Khajehpour Hassan, Mohagheghian Fahimeh, Ekhtiari Hamed, Makkiabadi Bahador, Jafari Amir Homayoun, Eqlimi Ehsan, Harirchian Mohammad Hossein
1Department of Medical Physics and Biomedical Engineering, School of Medicine, Tehran University of Medical Sciences (TUMS), Tehran, Iran.
6Research Center for Biomedical Technology and Robotics (RCBTR), Institute of Advanced Medical Technologies (IAMT), Tehran University of Medical Sciences (TUMS), Tehran, Iran.
Cogn Neurodyn. 2019 Dec;13(6):519-530. doi: 10.1007/s11571-019-09550-z. Epub 2019 Aug 7.

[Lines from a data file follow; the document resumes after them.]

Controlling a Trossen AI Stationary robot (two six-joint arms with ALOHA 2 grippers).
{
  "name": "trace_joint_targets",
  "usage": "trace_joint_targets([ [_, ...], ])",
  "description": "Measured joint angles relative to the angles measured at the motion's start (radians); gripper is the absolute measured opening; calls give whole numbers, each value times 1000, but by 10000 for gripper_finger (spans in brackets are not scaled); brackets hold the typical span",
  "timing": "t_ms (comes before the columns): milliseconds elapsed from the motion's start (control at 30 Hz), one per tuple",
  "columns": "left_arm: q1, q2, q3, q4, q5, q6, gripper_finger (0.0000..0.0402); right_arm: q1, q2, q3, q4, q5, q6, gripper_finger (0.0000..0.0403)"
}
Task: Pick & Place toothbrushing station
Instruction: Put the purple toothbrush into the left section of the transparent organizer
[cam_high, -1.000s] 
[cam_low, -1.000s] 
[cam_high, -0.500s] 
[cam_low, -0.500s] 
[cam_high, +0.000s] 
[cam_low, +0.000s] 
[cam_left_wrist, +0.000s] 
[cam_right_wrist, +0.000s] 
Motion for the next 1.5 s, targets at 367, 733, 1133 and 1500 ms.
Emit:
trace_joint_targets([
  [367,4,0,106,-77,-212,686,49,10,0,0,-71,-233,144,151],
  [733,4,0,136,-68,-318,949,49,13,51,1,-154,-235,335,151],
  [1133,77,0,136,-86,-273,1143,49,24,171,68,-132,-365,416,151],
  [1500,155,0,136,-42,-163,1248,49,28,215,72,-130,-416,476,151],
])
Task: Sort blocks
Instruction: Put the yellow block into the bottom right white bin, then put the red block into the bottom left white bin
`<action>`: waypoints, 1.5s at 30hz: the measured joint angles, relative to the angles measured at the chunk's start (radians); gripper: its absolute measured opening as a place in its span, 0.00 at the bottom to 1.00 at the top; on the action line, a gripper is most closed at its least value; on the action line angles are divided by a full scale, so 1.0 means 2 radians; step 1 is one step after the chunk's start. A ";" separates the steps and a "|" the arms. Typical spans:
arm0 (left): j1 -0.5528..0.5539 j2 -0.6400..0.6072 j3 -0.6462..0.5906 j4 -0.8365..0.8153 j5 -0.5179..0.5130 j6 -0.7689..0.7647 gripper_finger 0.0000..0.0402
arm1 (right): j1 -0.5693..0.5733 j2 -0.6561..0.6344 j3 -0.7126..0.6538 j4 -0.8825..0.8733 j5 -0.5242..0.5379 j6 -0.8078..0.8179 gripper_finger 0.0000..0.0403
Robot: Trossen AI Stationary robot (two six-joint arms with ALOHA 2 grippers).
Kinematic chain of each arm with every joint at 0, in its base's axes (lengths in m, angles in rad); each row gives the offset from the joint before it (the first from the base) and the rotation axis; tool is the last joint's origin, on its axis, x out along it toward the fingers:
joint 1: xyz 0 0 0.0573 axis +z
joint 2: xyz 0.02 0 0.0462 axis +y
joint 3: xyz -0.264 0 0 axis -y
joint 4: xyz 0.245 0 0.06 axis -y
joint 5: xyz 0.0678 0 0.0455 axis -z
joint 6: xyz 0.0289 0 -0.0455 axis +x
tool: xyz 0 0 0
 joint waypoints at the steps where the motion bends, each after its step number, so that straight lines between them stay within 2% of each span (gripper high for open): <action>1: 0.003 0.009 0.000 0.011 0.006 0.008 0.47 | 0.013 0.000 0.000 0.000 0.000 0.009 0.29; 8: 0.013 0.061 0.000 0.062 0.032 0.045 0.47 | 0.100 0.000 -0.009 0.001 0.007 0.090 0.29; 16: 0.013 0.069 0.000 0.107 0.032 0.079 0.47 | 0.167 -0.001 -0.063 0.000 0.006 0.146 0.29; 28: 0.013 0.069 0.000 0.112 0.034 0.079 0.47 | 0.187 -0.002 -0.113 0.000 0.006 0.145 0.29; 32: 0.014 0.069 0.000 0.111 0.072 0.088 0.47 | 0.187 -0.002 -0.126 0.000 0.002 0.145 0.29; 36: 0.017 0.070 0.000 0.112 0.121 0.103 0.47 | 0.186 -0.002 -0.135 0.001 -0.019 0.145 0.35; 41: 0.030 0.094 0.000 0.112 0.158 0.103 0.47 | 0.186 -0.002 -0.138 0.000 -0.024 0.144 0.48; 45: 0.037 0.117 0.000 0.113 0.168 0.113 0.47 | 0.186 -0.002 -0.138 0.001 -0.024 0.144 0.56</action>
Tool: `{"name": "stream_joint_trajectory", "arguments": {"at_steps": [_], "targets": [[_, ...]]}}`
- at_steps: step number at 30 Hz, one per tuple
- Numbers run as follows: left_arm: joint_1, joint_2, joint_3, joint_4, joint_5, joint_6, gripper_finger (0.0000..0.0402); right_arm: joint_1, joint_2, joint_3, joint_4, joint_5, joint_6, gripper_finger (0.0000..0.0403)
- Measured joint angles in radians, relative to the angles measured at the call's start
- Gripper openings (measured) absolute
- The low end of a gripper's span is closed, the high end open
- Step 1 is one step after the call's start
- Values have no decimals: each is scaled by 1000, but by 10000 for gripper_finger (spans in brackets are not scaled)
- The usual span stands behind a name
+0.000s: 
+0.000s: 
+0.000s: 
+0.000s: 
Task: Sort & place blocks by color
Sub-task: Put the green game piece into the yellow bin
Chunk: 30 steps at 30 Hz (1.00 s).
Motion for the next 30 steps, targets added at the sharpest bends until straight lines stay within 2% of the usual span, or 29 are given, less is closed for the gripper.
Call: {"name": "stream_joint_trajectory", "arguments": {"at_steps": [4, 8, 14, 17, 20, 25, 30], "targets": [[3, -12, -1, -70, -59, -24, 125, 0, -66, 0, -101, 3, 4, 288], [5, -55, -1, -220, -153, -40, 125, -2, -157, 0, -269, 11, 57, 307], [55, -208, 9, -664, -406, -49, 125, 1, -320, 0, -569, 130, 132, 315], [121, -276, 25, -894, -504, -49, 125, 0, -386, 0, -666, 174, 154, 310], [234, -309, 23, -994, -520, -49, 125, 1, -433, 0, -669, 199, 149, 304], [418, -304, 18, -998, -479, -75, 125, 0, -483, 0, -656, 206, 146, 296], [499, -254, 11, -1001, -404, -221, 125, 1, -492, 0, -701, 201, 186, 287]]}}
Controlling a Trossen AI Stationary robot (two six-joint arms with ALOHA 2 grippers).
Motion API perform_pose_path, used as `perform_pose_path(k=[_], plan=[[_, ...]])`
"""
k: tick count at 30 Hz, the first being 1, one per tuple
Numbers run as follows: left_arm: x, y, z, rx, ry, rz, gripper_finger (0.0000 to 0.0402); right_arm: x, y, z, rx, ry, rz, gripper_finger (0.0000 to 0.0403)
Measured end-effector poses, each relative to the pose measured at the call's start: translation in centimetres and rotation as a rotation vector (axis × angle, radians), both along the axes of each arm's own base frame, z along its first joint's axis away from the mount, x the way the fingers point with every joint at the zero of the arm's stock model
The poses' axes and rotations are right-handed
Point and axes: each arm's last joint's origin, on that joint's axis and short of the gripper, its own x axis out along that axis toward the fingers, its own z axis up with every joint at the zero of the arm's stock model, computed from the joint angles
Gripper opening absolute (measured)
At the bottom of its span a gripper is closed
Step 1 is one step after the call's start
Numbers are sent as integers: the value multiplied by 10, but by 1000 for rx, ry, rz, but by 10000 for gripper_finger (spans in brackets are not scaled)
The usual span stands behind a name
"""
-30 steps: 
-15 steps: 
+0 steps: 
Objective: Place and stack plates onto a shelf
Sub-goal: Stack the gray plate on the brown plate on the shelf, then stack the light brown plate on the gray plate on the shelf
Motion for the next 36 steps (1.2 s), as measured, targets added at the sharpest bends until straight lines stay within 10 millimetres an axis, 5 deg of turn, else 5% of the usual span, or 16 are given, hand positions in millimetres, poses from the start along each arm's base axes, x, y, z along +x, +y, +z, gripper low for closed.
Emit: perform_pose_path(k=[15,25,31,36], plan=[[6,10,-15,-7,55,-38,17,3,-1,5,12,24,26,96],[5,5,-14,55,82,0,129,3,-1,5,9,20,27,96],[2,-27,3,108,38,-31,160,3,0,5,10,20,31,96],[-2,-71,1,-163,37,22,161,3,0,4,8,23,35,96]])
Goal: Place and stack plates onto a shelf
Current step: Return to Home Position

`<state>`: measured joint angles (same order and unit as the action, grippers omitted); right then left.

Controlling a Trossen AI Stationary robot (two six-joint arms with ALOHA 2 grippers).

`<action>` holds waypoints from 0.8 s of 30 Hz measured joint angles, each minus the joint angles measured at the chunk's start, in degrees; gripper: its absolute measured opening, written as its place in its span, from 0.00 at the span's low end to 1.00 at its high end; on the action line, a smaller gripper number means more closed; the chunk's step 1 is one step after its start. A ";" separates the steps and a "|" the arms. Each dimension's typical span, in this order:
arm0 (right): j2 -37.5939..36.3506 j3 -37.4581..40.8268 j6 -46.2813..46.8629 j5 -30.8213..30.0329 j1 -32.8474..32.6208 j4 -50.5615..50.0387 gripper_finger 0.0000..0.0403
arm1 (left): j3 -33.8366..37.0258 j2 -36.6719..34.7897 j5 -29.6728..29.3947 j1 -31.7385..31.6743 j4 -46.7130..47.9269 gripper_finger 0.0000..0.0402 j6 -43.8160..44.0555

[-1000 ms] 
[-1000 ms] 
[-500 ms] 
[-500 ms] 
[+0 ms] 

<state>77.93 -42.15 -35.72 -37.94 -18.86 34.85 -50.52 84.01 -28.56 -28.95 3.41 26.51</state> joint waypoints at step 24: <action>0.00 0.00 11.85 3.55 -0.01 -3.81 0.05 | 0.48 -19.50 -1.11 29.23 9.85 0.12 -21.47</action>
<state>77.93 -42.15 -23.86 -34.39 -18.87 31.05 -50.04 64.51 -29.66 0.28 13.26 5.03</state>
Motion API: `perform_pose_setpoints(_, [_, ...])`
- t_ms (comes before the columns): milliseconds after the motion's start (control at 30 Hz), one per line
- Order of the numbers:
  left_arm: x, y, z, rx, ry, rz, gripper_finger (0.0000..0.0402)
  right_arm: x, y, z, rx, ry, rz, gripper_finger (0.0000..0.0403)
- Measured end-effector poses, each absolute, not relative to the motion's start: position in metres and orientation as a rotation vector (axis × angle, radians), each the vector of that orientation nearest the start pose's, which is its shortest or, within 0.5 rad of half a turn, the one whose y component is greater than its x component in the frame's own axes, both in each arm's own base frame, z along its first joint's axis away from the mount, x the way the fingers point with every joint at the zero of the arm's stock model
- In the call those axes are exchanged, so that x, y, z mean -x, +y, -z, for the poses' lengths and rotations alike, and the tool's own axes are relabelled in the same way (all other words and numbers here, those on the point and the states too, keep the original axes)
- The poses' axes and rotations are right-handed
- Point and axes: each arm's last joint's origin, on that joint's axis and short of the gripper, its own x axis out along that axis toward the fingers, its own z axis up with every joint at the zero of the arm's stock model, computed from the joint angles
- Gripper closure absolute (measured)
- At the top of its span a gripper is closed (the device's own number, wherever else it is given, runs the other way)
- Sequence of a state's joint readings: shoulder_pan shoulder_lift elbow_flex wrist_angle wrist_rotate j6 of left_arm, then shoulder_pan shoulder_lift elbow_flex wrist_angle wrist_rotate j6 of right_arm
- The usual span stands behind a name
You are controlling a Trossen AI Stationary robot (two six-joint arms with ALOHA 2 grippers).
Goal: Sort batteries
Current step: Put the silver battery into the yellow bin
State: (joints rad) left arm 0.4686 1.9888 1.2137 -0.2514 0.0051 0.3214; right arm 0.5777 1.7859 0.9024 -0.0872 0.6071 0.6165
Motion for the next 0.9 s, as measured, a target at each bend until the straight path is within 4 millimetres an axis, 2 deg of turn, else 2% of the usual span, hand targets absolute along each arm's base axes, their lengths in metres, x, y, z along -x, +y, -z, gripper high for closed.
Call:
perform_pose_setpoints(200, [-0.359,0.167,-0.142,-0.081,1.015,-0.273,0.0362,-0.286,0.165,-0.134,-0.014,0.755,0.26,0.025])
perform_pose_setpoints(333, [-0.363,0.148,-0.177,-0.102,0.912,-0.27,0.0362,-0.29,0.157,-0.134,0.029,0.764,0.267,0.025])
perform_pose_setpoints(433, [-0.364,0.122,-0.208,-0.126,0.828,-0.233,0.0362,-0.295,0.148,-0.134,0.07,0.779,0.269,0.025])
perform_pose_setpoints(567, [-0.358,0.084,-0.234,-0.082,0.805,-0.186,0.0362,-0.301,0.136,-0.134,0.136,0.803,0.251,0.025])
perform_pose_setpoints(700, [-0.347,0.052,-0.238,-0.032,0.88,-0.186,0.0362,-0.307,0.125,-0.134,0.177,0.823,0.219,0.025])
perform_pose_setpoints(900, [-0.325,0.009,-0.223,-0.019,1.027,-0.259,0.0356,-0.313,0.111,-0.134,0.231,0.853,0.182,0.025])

Methamphetamine (meth) is potently addictive and is closely linked to high crime rates in the world. Since meth withdrawal is very painful and difficult, most abusers relapse to abuse in traditional treatments. Therefore, developing accurate data-driven methods based on brain functional connectivity could be helpful in classifying and characterizing the neural features of meth dependence to optimize the treatments. Accordingly, in this study, computation of functional connectivity using resting-state EEG was used to classify meth dependence. Firstly, brain functional connectivity networks (FCNs) of 36 meth dependent individuals and 24 normal controls were constructed by weighted phase lag index, in six frequency bands: delta (1-4 Hz), theta (4-8 Hz), alpha (8-15 Hz), beta (15-30 Hz), gamma (30-45 Hz) and wideband (1-45 Hz).Then, significant differences in graph metrics and connectivity values of the FCNs were used to distinguish the two groups. Support vector machine classifier had the best performance with 93% accuracy, 100% sensitivity, 83% specificity and 0.94 F-score for differentiating between MDIs and NCs. The best performance yielded when selected features were the combination of connectivity values and graph metrics in the beta frequency band.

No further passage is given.